§ Your assignment: The exercise asks you to copy every line below in which "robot" appears.

§ Information given:
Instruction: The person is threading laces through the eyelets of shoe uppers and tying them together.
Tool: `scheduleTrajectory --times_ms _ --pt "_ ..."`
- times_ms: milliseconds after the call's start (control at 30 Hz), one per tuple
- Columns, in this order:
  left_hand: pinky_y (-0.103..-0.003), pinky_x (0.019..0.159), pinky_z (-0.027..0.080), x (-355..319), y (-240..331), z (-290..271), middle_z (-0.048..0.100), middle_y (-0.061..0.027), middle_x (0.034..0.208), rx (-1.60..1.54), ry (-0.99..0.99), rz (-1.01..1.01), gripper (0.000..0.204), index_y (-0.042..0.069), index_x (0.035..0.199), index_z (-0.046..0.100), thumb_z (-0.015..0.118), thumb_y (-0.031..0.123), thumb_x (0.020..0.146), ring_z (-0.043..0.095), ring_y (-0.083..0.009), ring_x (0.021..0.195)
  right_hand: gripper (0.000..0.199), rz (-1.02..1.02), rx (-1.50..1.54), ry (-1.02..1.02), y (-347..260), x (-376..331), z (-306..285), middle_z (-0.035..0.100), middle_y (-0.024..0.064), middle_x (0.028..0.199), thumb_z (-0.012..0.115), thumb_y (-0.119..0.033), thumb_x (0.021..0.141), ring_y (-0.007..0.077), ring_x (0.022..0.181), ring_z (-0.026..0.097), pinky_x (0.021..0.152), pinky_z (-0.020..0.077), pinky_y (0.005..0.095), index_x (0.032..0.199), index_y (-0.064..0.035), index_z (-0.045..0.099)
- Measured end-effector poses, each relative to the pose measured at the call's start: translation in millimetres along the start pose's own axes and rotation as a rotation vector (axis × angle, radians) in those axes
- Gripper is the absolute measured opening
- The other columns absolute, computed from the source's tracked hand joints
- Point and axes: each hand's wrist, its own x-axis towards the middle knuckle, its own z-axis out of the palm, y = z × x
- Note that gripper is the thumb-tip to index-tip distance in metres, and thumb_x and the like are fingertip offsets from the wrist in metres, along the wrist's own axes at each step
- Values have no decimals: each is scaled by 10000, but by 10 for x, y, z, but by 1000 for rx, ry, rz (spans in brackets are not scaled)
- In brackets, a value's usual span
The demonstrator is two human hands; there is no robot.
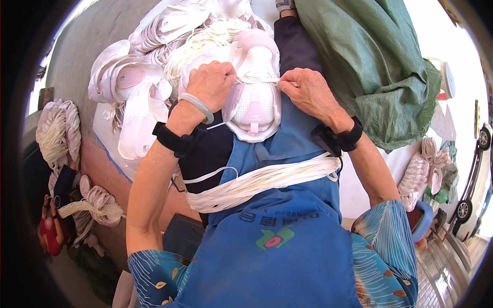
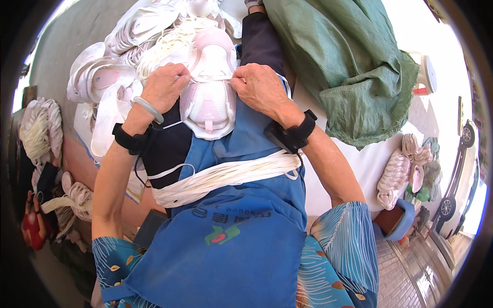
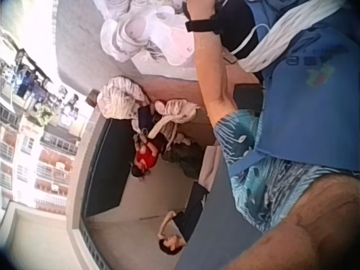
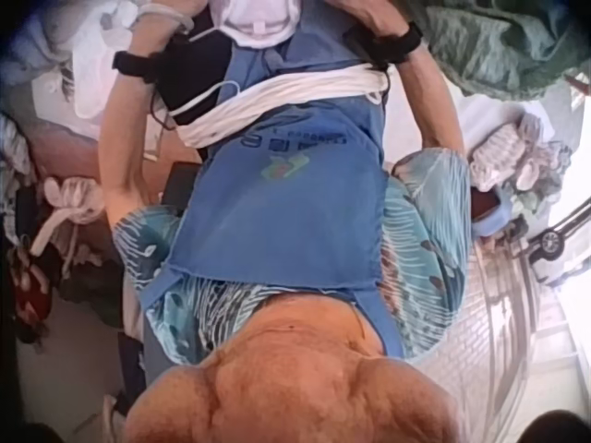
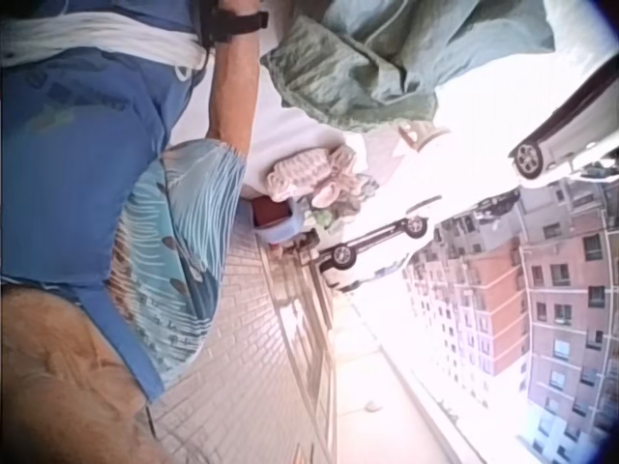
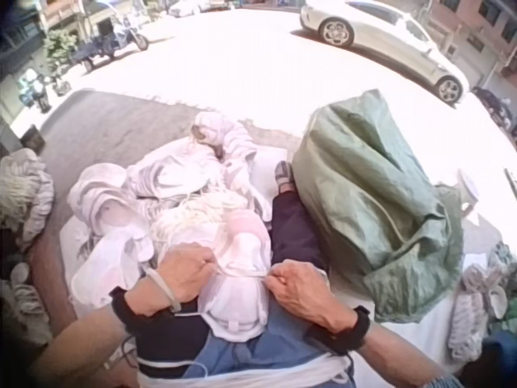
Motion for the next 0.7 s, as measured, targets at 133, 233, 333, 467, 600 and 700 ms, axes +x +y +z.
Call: scheduleTrajectory --times_ms 133,233,333,467,600,700 --pt "-431 780 451 12 20 15 638 -170 854 2 46 11 213 16 841 646 538 199 857 597 -353 845 253 -42 -66 -11 -19 42 23 639 225 756 535 -181 819 402 721 622 718 500 451 808 13 698" --pt "-425 755 455 3 38 14 638 -160 840 119 121 74 204 22 832 651 541 193 854 601 -349 824 245 -51 -171 -19 -47 72 31 635 234 757 528 -164 814 405 720 625 721 503 459 786 16 692" --pt "-411 732 465 20 53 36 653 -155 848 152 183 108 209 22 853 660 561 207 844 615 -346 814 228 -4 -117 -75 -28 130 -11 626 246 742 522 -142 799 412 704 625 713 502 465 750 19 676" --pt "-382 735 482 29 -9 62 670 -148 835 -196 14 -177 230 16 870 667 591 229 831 626 -335 792 208 63 -96 -179 -16 176 -33 607 233 719 548 -151 800 392 674 607 661 489 417 829 21 663" --pt "-434 829 465 7 61 7 661 -111 847 -47 38 -76 208 19 858 665 592 212 834 618 -304 865 219 -62 -120 -114 -41 187 -17 607 250 676 516 -131 771 417 668 620 702 502 456 732 18 671" --pt "-560 920 375 -55 134 46 645 -72 912 222 198 94 169 52 852 662 581 200 844 579 -284 999 217 261 56 -365 -130 242 -167 618 218 678 552 -147 801 376 635 602 640 495 399 845 28 672"
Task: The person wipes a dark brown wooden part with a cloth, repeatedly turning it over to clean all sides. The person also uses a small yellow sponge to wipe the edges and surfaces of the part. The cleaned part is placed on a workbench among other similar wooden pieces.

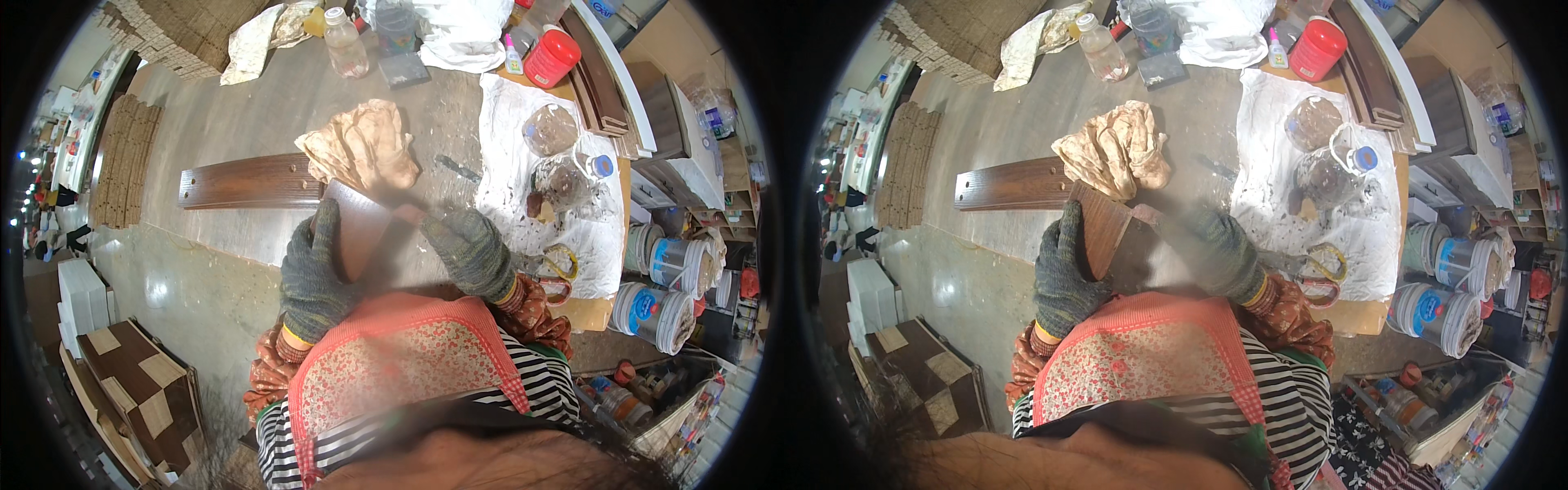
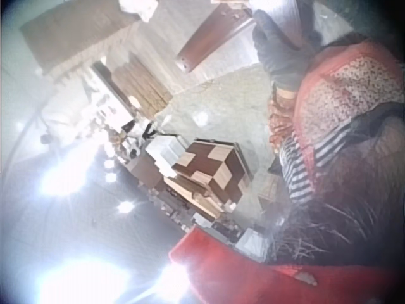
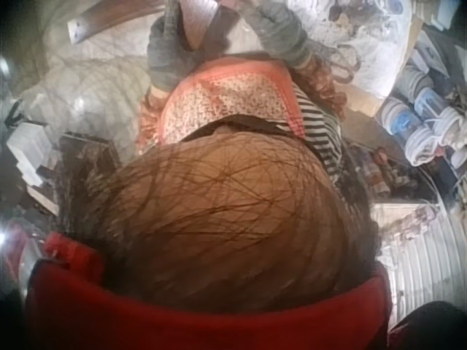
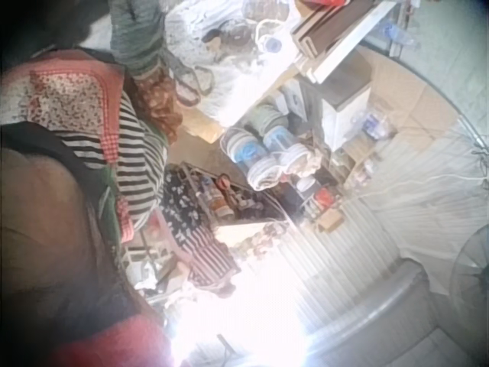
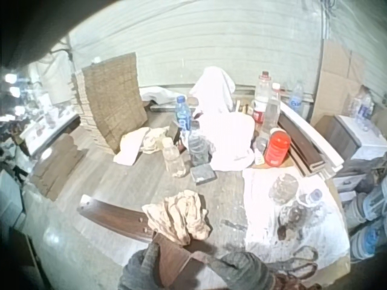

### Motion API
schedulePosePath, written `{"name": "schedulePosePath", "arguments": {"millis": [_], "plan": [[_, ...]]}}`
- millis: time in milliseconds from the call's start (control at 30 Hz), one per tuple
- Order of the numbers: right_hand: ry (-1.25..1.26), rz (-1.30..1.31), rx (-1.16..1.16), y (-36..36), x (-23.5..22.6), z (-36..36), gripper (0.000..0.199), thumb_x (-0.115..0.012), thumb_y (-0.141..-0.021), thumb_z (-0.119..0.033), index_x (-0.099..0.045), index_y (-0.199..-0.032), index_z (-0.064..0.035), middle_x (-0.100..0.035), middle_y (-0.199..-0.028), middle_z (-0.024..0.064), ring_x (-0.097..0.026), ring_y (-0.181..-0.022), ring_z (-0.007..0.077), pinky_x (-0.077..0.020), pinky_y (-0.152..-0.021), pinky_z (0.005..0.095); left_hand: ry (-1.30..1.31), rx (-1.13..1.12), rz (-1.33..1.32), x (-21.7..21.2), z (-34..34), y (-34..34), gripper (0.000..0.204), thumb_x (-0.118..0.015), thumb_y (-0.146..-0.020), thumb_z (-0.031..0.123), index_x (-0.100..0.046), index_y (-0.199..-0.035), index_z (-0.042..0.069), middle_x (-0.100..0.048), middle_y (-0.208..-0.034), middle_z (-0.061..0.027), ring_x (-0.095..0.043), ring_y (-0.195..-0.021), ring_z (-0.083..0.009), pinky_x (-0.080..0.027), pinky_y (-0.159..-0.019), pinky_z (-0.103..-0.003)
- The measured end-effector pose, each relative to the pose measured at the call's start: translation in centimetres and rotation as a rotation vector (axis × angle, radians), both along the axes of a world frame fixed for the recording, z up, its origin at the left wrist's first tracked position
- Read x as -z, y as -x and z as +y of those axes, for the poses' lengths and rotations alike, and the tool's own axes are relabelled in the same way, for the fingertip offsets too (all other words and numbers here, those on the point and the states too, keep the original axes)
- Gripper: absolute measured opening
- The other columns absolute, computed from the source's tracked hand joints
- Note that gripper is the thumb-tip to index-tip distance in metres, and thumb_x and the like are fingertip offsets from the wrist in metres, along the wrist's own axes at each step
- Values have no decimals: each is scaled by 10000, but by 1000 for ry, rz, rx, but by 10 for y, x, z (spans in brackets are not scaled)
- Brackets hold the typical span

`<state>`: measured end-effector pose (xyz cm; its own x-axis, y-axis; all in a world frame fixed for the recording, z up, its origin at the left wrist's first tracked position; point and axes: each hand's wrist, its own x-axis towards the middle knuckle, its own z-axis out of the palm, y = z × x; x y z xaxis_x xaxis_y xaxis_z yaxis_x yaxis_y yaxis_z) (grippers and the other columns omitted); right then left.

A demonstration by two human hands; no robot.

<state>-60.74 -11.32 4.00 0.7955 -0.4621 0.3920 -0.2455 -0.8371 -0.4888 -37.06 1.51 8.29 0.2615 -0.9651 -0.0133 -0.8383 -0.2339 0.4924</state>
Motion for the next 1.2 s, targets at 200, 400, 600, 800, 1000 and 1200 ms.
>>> {"name": "schedulePosePath", "arguments": {"millis": [200, 400, 600, 800, 1000, 1200], "plan": [[207, -38, 28, -3, 0, -3, 466, -569, -909, -6, -628, -1368, -68, -671, -1041, 154, -647, -899, 335, -544, -797, 446, 3, -27, -113, -4, 3, 3, 1169, -892, -550, 199, -341, -1573, 72, -528, -1364, -262, -532, -1230, -469, -456, -1048, -529], [-43, 33, 6, -3, -16, -6, 522, -554, -915, 18, -602, -1426, -78, -552, -752, 95, -569, -650, 270, -504, -616, 399, 17, -48, -197, -7, 5, 8, 1123, -878, -557, 167, -377, -1560, 119, -525, -1378, -261, -543, -1226, -474, -465, -1037, -532], [-45, -82, -23, -8, -14, -6, 498, -626, -888, 15, -636, -1378, -77, -581, -796, 96, -592, -707, 282, -505, -633, 407, 9, -32, -152, -10, 4, 8, 1130, -876, -554, 169, -374, -1566, 131, -530, -1369, -257, -547, -1218, -474, -466, -1029, -535], [12, -132, 110, -1, -11, -1, 437, -647, -890, 10, -663, -1318, -78, -628, -888, 125, -609, -778, 309, -504, -679, 441, 40, -14, -133, -9, 4, 7, 1131, -873, -558, 160, -369, -1570, 132, -532, -1361, -251, -551, -1205, -471, -471, -1022, -529], [-132, -8, -32, 1, -15, -2, 470, -668, -868, 5, -655, -1331, -70, -651, -931, 139, -603, -786, 306, -501, -686, 427, 14, -13, -123, -10, 3, 8, 1138, -877, -550, 155, -370, -1569, 142, -526, -1367, -250, -552, -1207, -467, -478, -1019, -526], [39, -129, 98, 4, -8, -4, 511, -617, -882, 10, -628, -1385, -77, -685, -1012, 161, -620, -817, 312, -512, -726, 427, 27, -33, -159, -12, 4, 9, 1139, -880, -548, 151, -374, -1568, 150, -525, -1372, -250, -549, -1219, -465, -481, -1022, -528]]}}
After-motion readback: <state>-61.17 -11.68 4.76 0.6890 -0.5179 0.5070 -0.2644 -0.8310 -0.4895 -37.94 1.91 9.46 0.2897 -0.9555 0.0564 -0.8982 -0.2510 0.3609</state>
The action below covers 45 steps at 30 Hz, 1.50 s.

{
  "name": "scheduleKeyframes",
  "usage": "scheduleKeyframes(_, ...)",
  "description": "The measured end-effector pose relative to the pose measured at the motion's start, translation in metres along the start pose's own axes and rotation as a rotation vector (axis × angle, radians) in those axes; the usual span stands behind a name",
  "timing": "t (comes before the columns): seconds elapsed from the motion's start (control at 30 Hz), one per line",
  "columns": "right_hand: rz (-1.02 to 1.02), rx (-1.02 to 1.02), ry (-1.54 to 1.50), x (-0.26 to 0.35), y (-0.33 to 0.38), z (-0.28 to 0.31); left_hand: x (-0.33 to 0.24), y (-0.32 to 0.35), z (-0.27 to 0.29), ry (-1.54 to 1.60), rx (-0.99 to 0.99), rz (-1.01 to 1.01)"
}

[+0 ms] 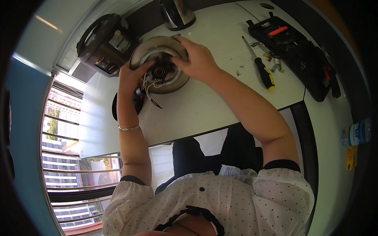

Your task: The person assembles an electric kettle by hand, connecting wires to the heating element and securing the base. They then attach the kettle body to the base and test the fit.

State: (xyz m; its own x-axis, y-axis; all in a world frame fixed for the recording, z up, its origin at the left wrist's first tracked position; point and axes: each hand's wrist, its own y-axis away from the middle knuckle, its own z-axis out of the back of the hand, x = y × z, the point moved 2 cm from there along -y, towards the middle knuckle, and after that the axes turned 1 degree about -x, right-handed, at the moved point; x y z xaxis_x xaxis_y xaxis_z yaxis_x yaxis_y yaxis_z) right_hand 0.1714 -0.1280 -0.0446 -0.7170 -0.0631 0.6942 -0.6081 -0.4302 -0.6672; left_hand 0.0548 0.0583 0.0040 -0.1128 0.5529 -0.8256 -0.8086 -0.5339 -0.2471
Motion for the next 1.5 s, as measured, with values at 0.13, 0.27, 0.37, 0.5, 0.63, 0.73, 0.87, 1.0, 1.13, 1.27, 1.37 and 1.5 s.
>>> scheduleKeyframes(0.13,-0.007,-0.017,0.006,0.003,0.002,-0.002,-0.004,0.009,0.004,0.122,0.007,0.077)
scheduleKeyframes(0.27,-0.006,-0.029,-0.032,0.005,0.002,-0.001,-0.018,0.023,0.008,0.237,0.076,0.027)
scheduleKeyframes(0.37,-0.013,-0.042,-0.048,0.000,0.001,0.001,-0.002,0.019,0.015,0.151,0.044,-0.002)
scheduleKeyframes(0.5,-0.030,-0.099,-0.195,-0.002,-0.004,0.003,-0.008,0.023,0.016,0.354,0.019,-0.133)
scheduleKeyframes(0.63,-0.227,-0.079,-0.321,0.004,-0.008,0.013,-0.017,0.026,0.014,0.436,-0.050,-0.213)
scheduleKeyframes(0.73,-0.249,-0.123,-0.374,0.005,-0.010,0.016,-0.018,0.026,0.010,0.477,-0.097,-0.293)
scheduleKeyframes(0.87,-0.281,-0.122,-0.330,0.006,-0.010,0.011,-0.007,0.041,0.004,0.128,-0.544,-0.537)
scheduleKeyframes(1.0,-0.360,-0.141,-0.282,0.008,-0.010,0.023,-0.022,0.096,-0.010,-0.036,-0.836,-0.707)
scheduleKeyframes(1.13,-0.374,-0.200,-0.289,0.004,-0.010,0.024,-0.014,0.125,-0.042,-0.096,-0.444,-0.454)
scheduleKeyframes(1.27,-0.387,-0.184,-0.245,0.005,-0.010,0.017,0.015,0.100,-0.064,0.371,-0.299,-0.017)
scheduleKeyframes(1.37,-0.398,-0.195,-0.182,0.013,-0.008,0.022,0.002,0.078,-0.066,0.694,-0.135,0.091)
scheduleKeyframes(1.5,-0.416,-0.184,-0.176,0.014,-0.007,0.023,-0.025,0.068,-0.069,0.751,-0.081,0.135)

§ Answer:
The demonstrator is two human hands; there is no robot.
A demonstration by two human hands; no robot.

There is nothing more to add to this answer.